On never finishing bloody anything
I remember once, during the very brief mid-year holidays in second year, that I – much enamoured of the image I had of the endless leisure time that was to be available to me, now that the dastardly semester was, finally, over – went to the local library and got out about nine books, thinking that I would read them all within a week and a half. They were things that interested me at the time – things I felt that I should be reading, or would like to read. There was Kafka’s The Castle and America; Zizek’s The Ticklish Subject (I don’t believe I’d ever read any Zizek previously); a book on French philosophy in the 20th century; an “Introducing”-type book on Sartre (with cartoons); and, though I can’t remember the title, a book by Henry James, whose Washington Square I very much enjoyed reading in Year 11 – indeed, I often think back upon the time in which I read this, in the last part of the long Summer holidays before the year commenced, as presenting an ‘ideal instance’ of enjoying literature: this was one of the few times that I have given myself freely to the reading of a book, and read without calculating in my mind what percentage of the pages I have consumed so far (though this ideal provides the flavour that the word ‘literature’ bears for me, whenever I think to myself that I am a person who enjoys literature). In any case, it came to me vividly just now, as I opened the pantry hungrily at 5am, sneaking about the dim house whose windows cannot escape dawn, that all I read of this ‘unnamed’ Henry James book was the one-paragraph biography on the first page, but that nevertheless, I was presented with a discrete moment of joy, when I found in this paragraph the phrase: “James had a desultory education”. Desultory? I made the effort and dragged out the dictionary – and to my delight, found that it meant ‘to be always turning from one thing to another, without finishing’. How wonderful, there is a word for it, I thought – and immediately, felt as though I’d pinned a previously uncategorised, never-before isolated part of my character. Desultory.

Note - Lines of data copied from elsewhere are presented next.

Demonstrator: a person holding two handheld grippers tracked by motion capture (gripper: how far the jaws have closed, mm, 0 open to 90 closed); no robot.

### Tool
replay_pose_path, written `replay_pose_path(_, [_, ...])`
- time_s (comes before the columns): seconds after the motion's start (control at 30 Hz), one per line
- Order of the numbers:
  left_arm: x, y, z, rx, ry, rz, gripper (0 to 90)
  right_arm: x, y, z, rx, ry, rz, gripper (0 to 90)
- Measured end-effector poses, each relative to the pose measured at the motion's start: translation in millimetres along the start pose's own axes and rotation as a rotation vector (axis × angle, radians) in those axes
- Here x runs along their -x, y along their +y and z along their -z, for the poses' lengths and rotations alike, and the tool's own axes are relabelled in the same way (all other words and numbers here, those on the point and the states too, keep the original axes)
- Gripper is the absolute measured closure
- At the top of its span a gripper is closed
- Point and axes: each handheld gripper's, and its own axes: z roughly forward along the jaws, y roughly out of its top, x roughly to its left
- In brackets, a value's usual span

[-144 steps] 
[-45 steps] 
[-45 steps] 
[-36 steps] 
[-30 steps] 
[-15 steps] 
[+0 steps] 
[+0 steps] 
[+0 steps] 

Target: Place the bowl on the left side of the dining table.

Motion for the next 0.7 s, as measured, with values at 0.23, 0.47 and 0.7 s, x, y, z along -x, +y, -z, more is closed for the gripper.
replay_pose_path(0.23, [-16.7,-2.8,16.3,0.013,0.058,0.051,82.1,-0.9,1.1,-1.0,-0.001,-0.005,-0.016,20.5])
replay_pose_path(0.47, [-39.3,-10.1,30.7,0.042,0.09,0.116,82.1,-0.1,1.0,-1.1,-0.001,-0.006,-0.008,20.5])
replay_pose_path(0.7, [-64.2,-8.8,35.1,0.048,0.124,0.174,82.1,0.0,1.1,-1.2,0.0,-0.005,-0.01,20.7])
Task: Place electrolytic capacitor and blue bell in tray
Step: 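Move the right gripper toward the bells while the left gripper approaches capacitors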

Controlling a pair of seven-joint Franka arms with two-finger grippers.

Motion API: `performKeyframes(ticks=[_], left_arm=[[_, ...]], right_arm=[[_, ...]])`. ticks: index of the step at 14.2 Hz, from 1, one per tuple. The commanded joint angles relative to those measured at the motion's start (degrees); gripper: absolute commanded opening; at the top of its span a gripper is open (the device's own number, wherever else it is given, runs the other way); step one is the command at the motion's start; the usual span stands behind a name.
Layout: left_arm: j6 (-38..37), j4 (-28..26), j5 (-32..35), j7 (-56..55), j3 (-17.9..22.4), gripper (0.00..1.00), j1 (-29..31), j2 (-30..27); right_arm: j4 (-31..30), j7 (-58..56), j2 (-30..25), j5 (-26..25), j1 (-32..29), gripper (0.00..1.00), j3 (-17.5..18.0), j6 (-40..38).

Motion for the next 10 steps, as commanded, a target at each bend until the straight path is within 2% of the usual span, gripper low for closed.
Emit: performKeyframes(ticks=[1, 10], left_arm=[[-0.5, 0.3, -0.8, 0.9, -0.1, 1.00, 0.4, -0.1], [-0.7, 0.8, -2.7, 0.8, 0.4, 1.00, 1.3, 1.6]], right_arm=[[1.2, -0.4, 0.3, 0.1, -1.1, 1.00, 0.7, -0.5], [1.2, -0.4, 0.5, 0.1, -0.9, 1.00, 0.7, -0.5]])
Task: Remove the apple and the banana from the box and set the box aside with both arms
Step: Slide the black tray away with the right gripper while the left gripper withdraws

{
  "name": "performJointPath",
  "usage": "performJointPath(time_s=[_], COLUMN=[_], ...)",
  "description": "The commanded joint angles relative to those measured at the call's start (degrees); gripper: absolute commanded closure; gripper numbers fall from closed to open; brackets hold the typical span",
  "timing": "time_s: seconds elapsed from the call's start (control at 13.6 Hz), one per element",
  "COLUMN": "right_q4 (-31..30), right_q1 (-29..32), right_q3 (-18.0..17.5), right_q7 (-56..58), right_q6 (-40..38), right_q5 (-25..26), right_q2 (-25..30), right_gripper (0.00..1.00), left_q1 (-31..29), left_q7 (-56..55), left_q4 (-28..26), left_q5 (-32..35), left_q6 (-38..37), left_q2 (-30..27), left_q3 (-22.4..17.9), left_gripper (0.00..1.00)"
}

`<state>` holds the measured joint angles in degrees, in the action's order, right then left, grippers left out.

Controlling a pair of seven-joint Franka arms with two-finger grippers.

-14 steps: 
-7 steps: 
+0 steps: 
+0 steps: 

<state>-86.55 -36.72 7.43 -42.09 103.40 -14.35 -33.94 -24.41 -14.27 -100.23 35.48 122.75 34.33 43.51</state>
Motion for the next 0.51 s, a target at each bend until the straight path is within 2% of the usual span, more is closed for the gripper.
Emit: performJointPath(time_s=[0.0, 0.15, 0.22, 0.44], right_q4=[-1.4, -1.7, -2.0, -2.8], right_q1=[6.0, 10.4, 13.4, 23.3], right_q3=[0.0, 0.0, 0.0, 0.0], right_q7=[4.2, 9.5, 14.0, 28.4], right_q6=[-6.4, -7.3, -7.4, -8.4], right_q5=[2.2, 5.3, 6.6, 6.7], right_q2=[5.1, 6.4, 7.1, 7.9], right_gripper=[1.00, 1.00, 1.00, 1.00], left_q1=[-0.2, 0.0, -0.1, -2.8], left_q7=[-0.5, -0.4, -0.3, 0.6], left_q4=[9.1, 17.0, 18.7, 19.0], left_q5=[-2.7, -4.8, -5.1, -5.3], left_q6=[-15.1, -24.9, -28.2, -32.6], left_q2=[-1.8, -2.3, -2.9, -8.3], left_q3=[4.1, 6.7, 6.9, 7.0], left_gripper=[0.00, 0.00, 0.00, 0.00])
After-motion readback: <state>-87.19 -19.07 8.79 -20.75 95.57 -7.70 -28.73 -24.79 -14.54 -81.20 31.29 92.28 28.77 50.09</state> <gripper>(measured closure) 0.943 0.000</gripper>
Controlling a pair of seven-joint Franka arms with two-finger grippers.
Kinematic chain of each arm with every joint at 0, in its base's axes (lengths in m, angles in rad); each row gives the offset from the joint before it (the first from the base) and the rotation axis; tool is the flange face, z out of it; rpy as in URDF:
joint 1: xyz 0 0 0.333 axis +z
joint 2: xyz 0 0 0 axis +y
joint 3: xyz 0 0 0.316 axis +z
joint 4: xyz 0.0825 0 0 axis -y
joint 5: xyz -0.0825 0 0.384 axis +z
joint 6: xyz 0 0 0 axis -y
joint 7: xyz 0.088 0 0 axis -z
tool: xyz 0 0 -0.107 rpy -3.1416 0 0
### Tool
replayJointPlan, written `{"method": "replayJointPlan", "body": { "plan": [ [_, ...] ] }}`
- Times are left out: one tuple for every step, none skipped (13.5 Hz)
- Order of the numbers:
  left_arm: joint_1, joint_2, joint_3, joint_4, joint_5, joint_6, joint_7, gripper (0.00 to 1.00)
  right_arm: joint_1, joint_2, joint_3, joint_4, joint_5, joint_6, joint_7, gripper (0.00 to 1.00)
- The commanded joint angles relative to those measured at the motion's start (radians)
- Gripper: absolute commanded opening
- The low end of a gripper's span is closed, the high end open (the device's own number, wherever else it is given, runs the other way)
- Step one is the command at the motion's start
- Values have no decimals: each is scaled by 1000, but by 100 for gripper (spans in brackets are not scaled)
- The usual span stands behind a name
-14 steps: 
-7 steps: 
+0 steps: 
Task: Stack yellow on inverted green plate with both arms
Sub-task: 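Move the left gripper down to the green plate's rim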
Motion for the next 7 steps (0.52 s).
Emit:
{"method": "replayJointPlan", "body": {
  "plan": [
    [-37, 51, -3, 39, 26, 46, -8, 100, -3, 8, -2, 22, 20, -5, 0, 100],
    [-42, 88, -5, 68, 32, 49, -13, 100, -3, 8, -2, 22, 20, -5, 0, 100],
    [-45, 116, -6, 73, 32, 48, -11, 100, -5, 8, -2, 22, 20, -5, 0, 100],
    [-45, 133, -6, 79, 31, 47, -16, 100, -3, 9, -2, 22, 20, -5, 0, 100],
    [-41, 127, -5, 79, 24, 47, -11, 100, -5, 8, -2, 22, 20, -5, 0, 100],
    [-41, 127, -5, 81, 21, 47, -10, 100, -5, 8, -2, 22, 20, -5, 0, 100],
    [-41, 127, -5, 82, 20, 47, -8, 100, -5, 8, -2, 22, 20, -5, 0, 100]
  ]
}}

Even now, I must start reading at least one new book each week. But I very rarely finish any. I use Metcards as bookmarks for this very reason: I need a hoard, a stack of the things, to keep abreast of all the tomes that I am but sixty (or more frequently, twenty) pages into. I enjoy getting a sense of books, reading the blurbs and prefaces. I enjoy beginnings, but rarely reach endings. Also, I am increasingly given to wanton sprees of book buying – a sort of retail therapy. Perhaps I believe, somehow, that if I own the books, that I am one step closer to owning the ideas therein. Accordingly, I came across the insight, or perhaps formulated the hypothesis, not so long ago, that I only fetishise those books (that is, their physical presence, glorying over their existence, their typescript, the thickness of their paper) that I haven’t read.
Finishing asides:
1. I really hate this blog layout. It’s much too neat and compartmentalised.
2. I’ve been reading Proust. Can you tell?